**Work required:** Hunt through the entries for the word "slash" and copy each line in which it appears.

====

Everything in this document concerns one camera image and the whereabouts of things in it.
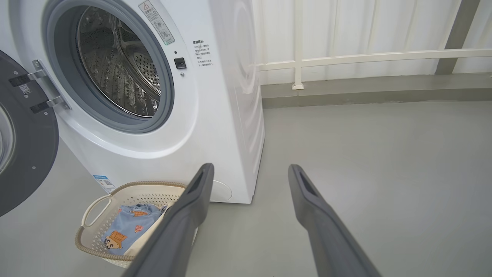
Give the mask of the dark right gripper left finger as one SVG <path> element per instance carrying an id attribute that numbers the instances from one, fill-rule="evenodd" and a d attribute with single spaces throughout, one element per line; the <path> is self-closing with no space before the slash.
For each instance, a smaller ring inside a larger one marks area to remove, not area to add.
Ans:
<path id="1" fill-rule="evenodd" d="M 214 165 L 203 164 L 178 201 L 165 213 L 123 277 L 184 277 L 195 231 L 208 214 Z"/>

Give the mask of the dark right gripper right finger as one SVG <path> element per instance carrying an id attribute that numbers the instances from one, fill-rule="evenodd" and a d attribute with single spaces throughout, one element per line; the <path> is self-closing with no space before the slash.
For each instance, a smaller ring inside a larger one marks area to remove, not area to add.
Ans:
<path id="1" fill-rule="evenodd" d="M 300 165 L 288 168 L 295 215 L 306 229 L 320 277 L 379 277 L 381 274 Z"/>

====

**Answer:**
Give the mask of the dark right gripper left finger as one SVG <path> element per instance carrying an id attribute that numbers the instances from one, fill-rule="evenodd" and a d attribute with single spaces throughout, one element per line; the <path> is self-closing with no space before the slash.
Give the mask of the dark right gripper right finger as one SVG <path> element per instance carrying an id attribute that numbers the instances from one, fill-rule="evenodd" and a d attribute with single spaces throughout, one element per line; the <path> is self-closing with no space before the slash.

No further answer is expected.